» **INPUT FOR THIS TASK**:
-----

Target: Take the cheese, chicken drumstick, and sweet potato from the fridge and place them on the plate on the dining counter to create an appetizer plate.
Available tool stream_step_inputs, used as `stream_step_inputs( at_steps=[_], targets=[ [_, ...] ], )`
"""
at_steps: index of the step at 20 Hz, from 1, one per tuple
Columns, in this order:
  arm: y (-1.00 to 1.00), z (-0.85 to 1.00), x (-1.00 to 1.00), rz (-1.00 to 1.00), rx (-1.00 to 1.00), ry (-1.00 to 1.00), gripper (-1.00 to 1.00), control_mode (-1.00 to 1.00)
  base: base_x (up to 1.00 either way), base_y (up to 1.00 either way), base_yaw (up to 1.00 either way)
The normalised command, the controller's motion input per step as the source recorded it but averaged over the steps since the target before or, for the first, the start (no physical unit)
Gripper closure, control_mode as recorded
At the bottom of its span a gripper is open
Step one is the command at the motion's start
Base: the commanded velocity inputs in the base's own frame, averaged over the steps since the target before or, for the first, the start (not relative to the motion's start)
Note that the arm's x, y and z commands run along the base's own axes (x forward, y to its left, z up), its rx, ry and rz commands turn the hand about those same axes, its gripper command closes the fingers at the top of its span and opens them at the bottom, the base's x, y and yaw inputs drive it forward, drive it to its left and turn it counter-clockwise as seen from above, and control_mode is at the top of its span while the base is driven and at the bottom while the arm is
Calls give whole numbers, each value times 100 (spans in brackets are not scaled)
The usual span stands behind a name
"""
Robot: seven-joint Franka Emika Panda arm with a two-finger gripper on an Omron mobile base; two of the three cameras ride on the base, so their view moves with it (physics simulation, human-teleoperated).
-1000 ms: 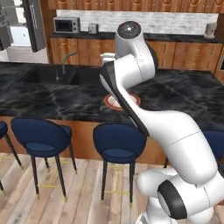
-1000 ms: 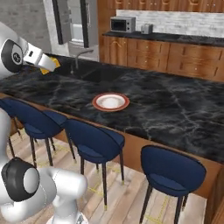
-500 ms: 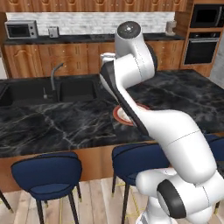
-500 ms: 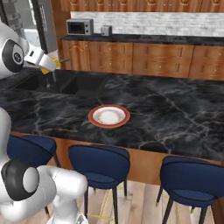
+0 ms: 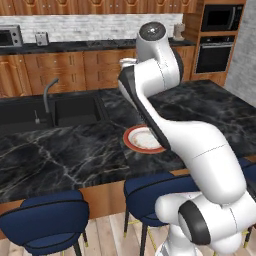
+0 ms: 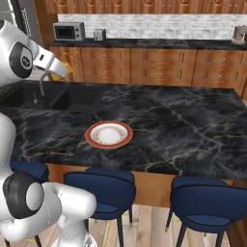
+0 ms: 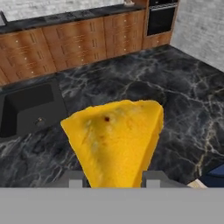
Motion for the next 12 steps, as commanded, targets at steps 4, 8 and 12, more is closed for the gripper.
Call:
stream_step_inputs(
  at_steps=[4,8,12],
  targets=[
    [0,-24,11,-2,0,-2,100,-100,0,0,0],
    [-9,-36,0,0,0,0,100,-100,0,0,0],
    [-23,-41,0,0,3,7,100,-100,0,0,0]
  ],
)
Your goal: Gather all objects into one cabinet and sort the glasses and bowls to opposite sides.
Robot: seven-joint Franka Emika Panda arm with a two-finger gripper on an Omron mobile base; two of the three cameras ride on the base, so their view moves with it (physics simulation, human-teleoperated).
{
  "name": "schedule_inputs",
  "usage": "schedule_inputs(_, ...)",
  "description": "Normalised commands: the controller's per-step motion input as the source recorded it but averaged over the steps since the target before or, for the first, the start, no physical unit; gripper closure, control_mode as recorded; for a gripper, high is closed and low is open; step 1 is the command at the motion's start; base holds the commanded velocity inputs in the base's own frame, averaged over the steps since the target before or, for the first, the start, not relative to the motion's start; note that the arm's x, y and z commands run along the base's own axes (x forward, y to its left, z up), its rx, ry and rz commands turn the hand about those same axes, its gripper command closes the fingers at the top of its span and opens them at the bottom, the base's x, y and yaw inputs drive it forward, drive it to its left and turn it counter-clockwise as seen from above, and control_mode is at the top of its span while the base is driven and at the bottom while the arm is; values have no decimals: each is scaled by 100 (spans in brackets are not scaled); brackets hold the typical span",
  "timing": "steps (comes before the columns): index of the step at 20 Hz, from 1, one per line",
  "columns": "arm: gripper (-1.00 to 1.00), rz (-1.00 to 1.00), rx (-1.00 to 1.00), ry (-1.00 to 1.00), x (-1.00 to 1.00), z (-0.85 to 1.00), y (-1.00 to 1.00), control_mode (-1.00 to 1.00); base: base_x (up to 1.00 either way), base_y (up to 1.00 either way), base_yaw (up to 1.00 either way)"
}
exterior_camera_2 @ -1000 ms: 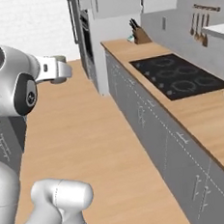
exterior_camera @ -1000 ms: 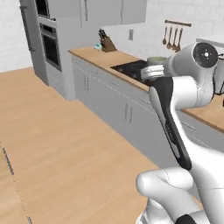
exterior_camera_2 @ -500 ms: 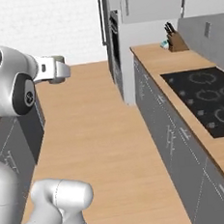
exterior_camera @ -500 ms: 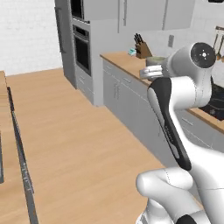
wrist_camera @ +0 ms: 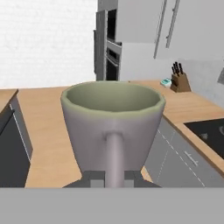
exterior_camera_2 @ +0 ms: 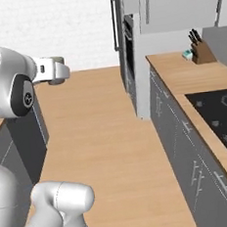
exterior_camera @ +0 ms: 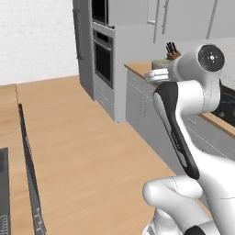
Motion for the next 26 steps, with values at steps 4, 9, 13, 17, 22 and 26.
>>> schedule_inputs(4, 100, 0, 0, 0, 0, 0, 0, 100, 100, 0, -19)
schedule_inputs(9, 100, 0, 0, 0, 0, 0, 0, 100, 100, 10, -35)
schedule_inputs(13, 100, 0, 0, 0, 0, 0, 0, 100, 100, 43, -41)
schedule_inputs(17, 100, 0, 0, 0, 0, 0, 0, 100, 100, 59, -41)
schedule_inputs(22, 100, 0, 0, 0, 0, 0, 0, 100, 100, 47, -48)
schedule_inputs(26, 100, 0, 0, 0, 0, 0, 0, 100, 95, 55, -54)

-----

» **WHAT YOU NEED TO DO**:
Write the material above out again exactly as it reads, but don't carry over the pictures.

» **RESULT OF THIS EXERCISE**:
Target: Take the cheese, chicken drumstick, and sweet potato from the fridge and place them on the plate on the dining counter to create an appetizer plate.
Available tool stream_step_inputs, used as `stream_step_inputs( at_steps=[_], targets=[ [_, ...] ], )`
"""
at_steps: index of the step at 20 Hz, from 1, one per tuple
Columns, in this order:
  arm: y (-1.00 to 1.00), z (-0.85 to 1.00), x (-1.00 to 1.00), rz (-1.00 to 1.00), rx (-1.00 to 1.00), ry (-1.00 to 1.00), gripper (-1.00 to 1.00), control_mode (-1.00 to 1.00)
  base: base_x (up to 1.00 either way), base_y (up to 1.00 either way), base_yaw (up to 1.00 either way)
The normalised command, the controller's motion input per step as the source recorded it but averaged over the steps since the target before or, for the first, the start (no physical unit)
Gripper closure, control_mode as recorded
At the bottom of its span a gripper is open
Step one is the command at the motion's start
Base: the commanded velocity inputs in the base's own frame, averaged over the steps since the target before or, for the first, the start (not relative to the motion's start)
Note that the arm's x, y and z commands run along the base's own axes (x forward, y to its left, z up), its rx, ry and rz commands turn the hand about those same axes, its gripper command closes the fingers at the top of its span and opens them at the bottom, the base's x, y and yaw inputs drive it forward, drive it to its left and turn it counter-clockwise as seen from above, and control_mode is at the top of its span while the base is driven and at the bottom while the arm is
Calls give whole numbers, each value times 100 (spans in brackets are not scaled)
The usual span stands behind a name
"""
Robot: seven-joint Franka Emika Panda arm with a two-finger gripper on an Omron mobile base; two of the three cameras ride on the base, so their view moves with it (physics simulation, human-teleoperated).
-1000 ms: 
-1000 ms: 
-500 ms: 
-500 ms: 
+0 ms: 
+0 ms: 
+0 ms: 
Motion for the next 12 steps, as commanded, targets at steps 4, 8 and 12, more is closed for the gripper.
Call:
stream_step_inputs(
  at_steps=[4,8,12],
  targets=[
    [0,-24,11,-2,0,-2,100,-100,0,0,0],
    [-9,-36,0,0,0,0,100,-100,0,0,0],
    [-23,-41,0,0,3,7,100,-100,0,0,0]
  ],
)
Your goal: Gather all objects into one cabinet and sort the glasses and bowls to opposite sides.
Robot: seven-joint Franka Emika Panda arm with a two-finger gripper on an Omron mobile base; two of the three cameras ride on the base, so their view moves with it (physics simulation, human-teleoperated).
{
  "name": "schedule_inputs",
  "usage": "schedule_inputs(_, ...)",
  "description": "Normalised commands: the controller's per-step motion input as the source recorded it but averaged over the steps since the target before or, for the first, the start, no physical unit; gripper closure, control_mode as recorded; for a gripper, high is closed and low is open; step 1 is the command at the motion's start; base holds the commanded velocity inputs in the base's own frame, averaged over the steps since the target before or, for the first, the start, not relative to the motion's start; note that the arm's x, y and z commands run along the base's own axes (x forward, y to its left, z up), its rx, ry and rz commands turn the hand about those same axes, its gripper command closes the fingers at the top of its span and opens them at the bottom, the base's x, y and yaw inputs drive it forward, drive it to its left and turn it counter-clockwise as seen from above, and control_mode is at the top of its span while the base is driven and at the bottom while the arm is; values have no decimals: each is scaled by 100 (spans in brackets are not scaled); brackets hold the typical span",
  "timing": "steps (comes before the columns): index of the step at 20 Hz, from 1, one per line",
  "columns": "arm: gripper (-1.00 to 1.00), rz (-1.00 to 1.00), rx (-1.00 to 1.00), ry (-1.00 to 1.00), x (-1.00 to 1.00), z (-0.85 to 1.00), y (-1.00 to 1.00), control_mode (-1.00 to 1.00); base: base_x (up to 1.00 either way), base_y (up to 1.00 either way), base_yaw (up to 1.00 either way)"
}
exterior_camera_2 @ -1000 ms: 
exterior_camera @ -1000 ms: 
exterior_camera_2 @ -500 ms: 
exterior_camera @ -500 ms: 
wrist_camera @ +0 ms: 
exterior_camera_2 @ +0 ms: 
exterior_camera @ +0 ms: 
Motion for the next 26 steps, with values at steps 4, 9, 13, 17, 22 and 26.
>>> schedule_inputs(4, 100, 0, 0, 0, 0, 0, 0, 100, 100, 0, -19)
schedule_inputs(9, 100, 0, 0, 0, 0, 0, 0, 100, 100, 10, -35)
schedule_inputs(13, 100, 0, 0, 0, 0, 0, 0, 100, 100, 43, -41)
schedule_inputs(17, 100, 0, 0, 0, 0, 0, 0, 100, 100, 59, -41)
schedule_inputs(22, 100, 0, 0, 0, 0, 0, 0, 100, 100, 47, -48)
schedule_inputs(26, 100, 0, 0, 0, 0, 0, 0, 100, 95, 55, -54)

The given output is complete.